Dans une longue lettre à François Hollande, le Dr Marie-Noëlle Philippe, médecin généraliste à Douarnenez, sollicite la « grâce » présidentielle dans une affaire de non-respect des ordonnances dites « bizone » qui permettent de distinguer clairement les prescriptions en rapport ou non avec une affection de longue durée (ALD) exonérante (seuls les soins et prestations prescrits sur la partie haute de l’ordonnance seront remboursés à 100 % au titre de l’ALD).
« Travaillant près de 12 heures par jour, je ne faisais qu’aider certains malades désargentés dépourvus de mutuelle et ne souhaitant pas avoir à faire l’avance de certains frais (...) » écrit le médecin généraliste auquel sa caisse primaire réclame aujourd’hui plus de 4 000 euros (2 500 euros au titre du préjudice pour la Sécu et 1 500 euros d’amende) pour des litiges sur le « bizone » remontant à 2010.

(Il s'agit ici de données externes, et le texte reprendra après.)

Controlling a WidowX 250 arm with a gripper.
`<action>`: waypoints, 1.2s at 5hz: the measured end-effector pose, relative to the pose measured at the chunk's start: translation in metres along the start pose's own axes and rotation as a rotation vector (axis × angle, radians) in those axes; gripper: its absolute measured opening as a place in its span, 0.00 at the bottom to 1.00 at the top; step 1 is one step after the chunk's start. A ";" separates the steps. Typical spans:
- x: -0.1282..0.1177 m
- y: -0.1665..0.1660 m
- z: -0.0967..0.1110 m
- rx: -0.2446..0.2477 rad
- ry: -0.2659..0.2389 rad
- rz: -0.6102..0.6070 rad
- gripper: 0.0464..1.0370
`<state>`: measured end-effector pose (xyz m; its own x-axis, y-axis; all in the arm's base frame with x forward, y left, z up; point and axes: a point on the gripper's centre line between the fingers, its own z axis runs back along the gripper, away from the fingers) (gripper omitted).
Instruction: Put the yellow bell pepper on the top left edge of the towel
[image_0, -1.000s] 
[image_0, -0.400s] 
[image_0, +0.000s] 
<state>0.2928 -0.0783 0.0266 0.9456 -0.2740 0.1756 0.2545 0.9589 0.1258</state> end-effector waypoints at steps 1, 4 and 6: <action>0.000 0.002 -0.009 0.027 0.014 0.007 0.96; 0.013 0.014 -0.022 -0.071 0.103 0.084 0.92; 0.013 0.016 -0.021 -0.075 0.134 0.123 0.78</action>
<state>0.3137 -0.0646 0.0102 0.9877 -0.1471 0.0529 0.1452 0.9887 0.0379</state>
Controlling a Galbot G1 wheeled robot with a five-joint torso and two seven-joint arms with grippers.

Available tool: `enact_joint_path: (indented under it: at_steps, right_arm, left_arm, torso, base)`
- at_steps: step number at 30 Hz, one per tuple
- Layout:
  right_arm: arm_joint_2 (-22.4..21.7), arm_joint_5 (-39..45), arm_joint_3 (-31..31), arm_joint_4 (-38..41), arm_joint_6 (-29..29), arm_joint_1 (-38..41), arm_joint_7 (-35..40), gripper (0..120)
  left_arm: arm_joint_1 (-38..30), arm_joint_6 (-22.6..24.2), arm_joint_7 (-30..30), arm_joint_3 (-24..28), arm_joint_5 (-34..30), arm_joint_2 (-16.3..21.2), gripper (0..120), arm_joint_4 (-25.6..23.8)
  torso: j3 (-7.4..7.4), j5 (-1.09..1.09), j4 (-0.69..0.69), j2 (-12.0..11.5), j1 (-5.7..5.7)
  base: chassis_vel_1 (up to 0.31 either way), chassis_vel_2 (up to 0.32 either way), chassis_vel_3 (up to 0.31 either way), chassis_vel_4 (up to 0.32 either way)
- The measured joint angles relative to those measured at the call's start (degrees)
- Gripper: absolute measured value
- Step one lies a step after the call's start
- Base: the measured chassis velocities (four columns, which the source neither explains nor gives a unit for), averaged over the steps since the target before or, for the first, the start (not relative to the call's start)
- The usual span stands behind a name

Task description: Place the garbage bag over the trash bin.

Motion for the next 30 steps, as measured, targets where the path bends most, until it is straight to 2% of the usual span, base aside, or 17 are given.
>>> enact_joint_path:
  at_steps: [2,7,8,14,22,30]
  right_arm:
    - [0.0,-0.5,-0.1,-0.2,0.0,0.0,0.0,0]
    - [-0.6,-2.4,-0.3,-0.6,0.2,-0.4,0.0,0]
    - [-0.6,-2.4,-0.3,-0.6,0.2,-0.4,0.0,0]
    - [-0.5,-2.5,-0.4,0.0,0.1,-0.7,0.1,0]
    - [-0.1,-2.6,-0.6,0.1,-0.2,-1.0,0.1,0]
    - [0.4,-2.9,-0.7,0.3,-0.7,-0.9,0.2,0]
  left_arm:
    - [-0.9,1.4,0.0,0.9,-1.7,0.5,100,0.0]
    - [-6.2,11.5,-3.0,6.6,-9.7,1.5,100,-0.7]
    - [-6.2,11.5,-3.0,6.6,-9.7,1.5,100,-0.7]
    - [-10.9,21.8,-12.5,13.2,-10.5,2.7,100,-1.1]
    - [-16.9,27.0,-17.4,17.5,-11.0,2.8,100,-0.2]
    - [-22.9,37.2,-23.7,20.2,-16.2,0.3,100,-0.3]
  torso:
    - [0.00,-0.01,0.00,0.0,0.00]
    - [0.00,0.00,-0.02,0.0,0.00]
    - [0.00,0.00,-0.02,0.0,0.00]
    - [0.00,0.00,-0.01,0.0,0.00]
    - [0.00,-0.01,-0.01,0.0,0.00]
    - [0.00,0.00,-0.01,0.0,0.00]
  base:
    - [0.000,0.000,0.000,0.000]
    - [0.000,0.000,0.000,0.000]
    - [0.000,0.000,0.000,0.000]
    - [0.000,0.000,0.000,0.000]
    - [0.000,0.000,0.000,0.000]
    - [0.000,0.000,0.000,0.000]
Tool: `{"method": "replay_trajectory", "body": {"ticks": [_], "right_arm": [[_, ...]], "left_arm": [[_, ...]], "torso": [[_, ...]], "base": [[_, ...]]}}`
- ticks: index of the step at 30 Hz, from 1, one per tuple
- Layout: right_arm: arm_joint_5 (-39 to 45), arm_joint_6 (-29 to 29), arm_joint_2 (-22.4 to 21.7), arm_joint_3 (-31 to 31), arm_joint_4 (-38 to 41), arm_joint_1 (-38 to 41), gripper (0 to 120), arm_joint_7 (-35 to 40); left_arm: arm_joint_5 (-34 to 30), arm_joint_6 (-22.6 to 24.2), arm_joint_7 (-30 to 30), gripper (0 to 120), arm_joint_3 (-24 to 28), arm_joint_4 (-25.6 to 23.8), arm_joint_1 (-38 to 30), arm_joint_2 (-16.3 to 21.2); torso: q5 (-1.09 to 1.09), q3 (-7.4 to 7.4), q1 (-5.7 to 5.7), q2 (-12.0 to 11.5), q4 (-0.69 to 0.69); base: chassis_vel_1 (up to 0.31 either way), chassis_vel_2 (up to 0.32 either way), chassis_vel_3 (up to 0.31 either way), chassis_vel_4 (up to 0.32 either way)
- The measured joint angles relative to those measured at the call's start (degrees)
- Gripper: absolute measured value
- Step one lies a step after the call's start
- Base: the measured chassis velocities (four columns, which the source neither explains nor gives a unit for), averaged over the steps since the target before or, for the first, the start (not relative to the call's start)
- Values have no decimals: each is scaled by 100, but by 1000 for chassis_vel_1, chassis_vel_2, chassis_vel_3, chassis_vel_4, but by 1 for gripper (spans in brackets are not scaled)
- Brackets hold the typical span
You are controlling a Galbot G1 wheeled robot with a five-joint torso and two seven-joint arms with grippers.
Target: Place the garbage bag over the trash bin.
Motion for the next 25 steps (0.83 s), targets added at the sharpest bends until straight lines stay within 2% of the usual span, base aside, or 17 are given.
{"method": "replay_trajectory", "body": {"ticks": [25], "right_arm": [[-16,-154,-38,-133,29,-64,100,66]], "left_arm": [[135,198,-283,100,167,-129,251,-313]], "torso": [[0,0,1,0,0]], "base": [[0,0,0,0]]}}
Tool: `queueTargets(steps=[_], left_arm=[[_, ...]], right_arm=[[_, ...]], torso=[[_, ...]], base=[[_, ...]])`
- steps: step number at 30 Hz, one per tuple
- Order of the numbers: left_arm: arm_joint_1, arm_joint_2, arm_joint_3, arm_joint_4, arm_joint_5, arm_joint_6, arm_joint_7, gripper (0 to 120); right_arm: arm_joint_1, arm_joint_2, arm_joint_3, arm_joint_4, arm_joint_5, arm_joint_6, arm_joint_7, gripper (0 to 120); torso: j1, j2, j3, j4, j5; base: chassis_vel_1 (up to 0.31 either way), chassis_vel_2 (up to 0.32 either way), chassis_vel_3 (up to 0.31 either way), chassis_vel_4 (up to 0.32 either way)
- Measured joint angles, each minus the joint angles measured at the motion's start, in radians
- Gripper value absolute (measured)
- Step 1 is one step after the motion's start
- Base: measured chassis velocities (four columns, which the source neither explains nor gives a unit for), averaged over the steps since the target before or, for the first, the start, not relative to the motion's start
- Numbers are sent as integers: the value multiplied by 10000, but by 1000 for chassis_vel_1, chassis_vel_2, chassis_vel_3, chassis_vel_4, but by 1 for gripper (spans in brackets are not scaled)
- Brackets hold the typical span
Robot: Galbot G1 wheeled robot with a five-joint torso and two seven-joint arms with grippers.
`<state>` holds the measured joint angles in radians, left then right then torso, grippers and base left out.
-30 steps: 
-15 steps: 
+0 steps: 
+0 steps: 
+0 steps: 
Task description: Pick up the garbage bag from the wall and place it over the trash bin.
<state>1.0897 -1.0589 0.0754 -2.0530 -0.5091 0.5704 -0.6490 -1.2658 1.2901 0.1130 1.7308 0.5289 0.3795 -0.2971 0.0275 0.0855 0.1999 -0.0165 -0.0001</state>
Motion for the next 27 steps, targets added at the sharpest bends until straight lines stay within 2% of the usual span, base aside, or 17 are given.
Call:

Jointe ce vendredi par le « Quotidien », la généraliste, 60 ans, se dit victime du « stress, de la charge de travail, de la pression des patients », allant parfois jusqu’au « vent de panique ». « Quand on est dans le feu de l’action, on n’a pas toujours le temps de réfléchir », précise-t-elle, tout en reconnaissant avoir commencé à rectifier ses ordonnances depuis quelques mois.
Soigner les malades ou la Sécu ?
Sur le fond, elle dénonce un système « ahurissant » qui pousse à « soigner la Sécu avant de soigner les malades » et qui rétribue les médecins « "à la performance" s’ils acceptent de rentrer dans un certain cadre ». Aujourd’hui, « c’est comme si on me soupçonnait d’avoir pris de l’argent dans la caisse, ce qui est extrêmement désobligeant », ajoute ce médecin qui a également alerté les journaux locaux et son assureur.
Travaillant depuis « 33 ans », précise-t-elle dans son courrier à l’Élysée, le Dr Philippe affirme que ce genre de contentieux avec la Sécurité sociale pousse directement les jeunes à fuir l’exercice libéral. « Les déserts médicaux ne sont pas près d’être repeuplés ce qui est dramatique pour notre profession et surtout pour les malades », écrit encore ce médecin pour qui la médecine libérale « est en passe de faire partie du passé ».
Outil controversé.
Au-delà du cas particulier, l’affaire relance la polémique sur le dispositif controversé de l’ordonnancier « bizone », un outil de régulation source de nombreux litiges entre les caisses primaires et les médecins libéraux. En 2009 et 2010, le Dr Didier Poupardin, médecin généraliste à Vitry (Val-de-Marne), avait largement médiatisé sa « croisade » contre l’ordonnancier bizone qui « découpe les malades en tranches », recueillant des milliers de signatures en sa faveur et, au-delà, sur le thème de l’accès aux soins.
Plusieurs syndicats de médecins généralistes ont réclamé ces dernières années des aménagements au « bizone » ou même sa suppression.